- _Problem to solve_:
Repeat, line for line, the entries below from the first line to the line containing "Trace the outline of the grey perforated", counting both ends.

─── Data extract

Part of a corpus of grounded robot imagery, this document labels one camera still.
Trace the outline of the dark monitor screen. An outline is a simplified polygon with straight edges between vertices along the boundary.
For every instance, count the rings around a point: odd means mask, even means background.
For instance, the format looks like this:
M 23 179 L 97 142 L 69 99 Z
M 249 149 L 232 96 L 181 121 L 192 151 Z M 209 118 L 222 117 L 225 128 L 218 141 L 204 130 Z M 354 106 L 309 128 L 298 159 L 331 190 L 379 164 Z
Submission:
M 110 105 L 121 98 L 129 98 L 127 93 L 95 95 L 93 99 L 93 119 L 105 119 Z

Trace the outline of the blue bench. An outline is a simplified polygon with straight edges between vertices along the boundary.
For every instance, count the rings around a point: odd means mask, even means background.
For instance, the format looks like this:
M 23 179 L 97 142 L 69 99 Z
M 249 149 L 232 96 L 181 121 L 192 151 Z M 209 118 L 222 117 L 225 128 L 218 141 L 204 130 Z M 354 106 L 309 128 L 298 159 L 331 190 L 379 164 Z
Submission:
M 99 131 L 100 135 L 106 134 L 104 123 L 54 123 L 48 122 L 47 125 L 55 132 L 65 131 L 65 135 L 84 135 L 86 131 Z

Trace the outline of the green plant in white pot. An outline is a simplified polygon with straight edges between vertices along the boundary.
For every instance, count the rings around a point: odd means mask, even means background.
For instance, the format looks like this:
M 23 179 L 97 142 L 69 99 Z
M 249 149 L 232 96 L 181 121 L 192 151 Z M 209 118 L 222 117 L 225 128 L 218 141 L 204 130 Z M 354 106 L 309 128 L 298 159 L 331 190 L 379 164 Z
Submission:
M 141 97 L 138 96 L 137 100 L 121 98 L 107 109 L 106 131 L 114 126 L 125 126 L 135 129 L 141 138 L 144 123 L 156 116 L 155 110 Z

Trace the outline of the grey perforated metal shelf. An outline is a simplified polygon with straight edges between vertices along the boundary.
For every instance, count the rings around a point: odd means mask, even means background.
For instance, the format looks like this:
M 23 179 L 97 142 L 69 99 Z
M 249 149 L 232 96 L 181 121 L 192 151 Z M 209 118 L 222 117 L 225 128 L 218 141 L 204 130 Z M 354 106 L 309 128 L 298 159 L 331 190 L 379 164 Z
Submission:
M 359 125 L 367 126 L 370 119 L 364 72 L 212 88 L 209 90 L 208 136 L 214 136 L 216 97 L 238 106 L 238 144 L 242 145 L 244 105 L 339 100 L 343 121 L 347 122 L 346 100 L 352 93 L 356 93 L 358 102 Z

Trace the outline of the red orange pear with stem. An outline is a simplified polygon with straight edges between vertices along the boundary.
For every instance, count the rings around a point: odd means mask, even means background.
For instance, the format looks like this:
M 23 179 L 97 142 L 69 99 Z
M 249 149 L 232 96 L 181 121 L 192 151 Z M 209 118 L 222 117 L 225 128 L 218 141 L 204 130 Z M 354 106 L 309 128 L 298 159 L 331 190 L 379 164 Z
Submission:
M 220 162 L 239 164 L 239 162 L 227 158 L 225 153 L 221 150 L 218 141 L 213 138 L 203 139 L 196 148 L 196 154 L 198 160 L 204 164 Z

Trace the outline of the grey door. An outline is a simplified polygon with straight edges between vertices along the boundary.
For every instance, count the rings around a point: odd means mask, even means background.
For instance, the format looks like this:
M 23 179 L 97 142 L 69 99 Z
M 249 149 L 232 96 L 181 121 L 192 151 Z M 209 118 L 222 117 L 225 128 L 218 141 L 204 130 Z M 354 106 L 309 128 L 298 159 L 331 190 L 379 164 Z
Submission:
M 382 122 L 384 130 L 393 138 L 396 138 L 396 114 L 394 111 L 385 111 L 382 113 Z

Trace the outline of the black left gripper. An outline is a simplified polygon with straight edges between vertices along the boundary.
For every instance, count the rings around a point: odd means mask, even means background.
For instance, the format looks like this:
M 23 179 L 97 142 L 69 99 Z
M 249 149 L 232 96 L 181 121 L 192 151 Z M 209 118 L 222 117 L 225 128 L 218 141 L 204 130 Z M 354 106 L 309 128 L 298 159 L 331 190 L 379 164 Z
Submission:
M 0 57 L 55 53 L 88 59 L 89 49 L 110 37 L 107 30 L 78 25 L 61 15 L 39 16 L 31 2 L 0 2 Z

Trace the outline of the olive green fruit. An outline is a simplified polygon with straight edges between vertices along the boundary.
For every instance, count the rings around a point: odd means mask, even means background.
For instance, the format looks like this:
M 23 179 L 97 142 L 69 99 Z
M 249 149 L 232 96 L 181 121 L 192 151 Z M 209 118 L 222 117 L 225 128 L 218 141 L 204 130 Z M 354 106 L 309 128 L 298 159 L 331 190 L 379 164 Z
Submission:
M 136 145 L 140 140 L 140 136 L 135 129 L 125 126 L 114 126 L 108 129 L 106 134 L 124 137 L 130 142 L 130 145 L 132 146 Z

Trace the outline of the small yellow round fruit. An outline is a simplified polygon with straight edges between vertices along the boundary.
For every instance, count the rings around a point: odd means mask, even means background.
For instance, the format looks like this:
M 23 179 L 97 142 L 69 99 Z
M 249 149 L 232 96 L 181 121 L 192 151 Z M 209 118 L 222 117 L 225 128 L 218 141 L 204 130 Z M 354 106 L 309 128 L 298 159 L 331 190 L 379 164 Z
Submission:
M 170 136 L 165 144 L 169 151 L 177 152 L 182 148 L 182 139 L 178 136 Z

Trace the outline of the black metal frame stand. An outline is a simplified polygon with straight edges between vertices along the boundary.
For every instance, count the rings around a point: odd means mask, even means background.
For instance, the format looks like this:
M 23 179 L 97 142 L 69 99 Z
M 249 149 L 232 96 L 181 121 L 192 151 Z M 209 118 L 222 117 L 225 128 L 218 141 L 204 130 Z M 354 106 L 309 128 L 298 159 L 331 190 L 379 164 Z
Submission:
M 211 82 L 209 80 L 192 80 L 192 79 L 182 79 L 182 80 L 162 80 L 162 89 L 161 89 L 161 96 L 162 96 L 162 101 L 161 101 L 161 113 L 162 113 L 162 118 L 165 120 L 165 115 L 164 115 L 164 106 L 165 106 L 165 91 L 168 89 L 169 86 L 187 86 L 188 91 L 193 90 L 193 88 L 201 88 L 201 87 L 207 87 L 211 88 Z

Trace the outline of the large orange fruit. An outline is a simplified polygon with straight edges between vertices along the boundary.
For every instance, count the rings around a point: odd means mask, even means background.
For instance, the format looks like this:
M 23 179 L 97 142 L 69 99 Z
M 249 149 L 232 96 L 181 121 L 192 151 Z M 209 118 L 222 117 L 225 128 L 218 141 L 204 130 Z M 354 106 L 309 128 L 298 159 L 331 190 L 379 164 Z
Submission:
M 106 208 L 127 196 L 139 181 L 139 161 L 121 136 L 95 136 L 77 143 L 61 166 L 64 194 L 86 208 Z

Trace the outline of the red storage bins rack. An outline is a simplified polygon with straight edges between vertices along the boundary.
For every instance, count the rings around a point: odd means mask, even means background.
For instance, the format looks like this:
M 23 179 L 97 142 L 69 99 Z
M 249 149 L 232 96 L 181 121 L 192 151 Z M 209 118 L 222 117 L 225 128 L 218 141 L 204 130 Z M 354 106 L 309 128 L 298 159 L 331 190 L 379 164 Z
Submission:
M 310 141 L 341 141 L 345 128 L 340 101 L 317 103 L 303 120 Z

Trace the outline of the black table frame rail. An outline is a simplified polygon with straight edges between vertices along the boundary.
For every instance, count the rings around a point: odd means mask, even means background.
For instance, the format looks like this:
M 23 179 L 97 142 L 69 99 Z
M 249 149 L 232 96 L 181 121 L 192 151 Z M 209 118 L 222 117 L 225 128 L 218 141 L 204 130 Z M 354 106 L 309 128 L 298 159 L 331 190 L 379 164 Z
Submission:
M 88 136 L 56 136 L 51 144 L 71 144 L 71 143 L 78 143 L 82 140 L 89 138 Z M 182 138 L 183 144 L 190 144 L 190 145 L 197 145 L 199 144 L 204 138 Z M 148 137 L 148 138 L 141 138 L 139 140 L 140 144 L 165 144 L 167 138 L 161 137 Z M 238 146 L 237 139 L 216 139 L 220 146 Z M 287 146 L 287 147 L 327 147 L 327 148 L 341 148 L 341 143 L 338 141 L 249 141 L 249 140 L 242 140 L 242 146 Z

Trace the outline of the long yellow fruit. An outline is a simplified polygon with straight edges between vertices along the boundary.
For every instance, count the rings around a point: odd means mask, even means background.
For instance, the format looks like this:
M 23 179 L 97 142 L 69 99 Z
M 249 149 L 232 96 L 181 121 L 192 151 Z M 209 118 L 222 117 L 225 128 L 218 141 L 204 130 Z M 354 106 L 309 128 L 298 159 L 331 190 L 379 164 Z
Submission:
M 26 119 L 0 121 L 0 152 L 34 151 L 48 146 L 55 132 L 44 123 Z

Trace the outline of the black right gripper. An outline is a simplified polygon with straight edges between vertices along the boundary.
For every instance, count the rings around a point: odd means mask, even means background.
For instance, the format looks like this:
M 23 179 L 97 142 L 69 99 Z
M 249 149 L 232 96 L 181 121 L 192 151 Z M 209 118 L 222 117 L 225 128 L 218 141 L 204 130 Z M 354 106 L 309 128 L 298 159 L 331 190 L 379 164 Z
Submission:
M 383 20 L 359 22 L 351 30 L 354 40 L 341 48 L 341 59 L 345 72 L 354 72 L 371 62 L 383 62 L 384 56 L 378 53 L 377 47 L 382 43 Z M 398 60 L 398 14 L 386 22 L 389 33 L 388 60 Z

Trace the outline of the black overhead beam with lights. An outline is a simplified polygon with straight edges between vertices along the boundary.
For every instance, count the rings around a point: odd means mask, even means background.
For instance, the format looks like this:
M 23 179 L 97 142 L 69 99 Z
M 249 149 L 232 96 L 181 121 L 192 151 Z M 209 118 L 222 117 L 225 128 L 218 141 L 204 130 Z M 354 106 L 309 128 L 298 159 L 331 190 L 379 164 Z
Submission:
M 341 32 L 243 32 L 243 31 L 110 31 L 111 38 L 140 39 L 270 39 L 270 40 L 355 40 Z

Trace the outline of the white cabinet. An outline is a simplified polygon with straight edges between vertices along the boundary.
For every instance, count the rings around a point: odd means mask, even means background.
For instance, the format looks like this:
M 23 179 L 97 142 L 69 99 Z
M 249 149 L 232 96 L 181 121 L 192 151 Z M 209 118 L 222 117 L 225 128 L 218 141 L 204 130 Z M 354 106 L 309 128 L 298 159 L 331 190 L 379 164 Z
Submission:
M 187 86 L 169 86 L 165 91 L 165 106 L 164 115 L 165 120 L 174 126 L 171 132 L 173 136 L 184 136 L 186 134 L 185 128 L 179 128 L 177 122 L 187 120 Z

──────

- _Reply to the task_:
Part of a corpus of grounded robot imagery, this document labels one camera still.
Trace the outline of the dark monitor screen. An outline is a simplified polygon with straight edges between vertices along the boundary.
For every instance, count the rings around a point: odd means mask, even means background.
For instance, the format looks like this:
M 23 179 L 97 142 L 69 99 Z
M 249 149 L 232 96 L 181 121 L 192 151 Z M 209 118 L 222 117 L 225 128 L 218 141 L 204 130 Z M 354 106 L 309 128 L 298 159 L 331 190 L 379 164 Z
Submission:
M 110 105 L 121 98 L 129 98 L 127 93 L 95 95 L 93 99 L 93 119 L 105 119 Z

Trace the outline of the blue bench. An outline is a simplified polygon with straight edges between vertices along the boundary.
For every instance, count the rings around a point: odd means mask, even means background.
For instance, the format looks like this:
M 23 179 L 97 142 L 69 99 Z
M 249 149 L 232 96 L 181 121 L 192 151 Z M 209 118 L 222 117 L 225 128 L 218 141 L 204 130 Z M 354 106 L 309 128 L 298 159 L 331 190 L 379 164 Z
Submission:
M 99 131 L 100 135 L 106 134 L 104 123 L 54 123 L 48 122 L 47 125 L 55 132 L 65 131 L 65 135 L 84 135 L 86 131 Z

Trace the outline of the green plant in white pot. An outline is a simplified polygon with straight edges between vertices along the boundary.
For every instance, count the rings around a point: odd means mask, even means background.
For instance, the format looks like this:
M 23 179 L 97 142 L 69 99 Z
M 249 149 L 232 96 L 181 121 L 192 151 Z M 209 118 L 222 117 L 225 128 L 218 141 L 204 130 Z M 354 106 L 309 128 L 298 159 L 331 190 L 379 164 Z
Submission:
M 141 97 L 138 96 L 137 100 L 121 98 L 107 109 L 106 131 L 114 126 L 125 126 L 135 129 L 141 138 L 144 123 L 156 116 L 155 110 Z

Trace the outline of the grey perforated metal shelf. An outline is a simplified polygon with straight edges between vertices along the boundary.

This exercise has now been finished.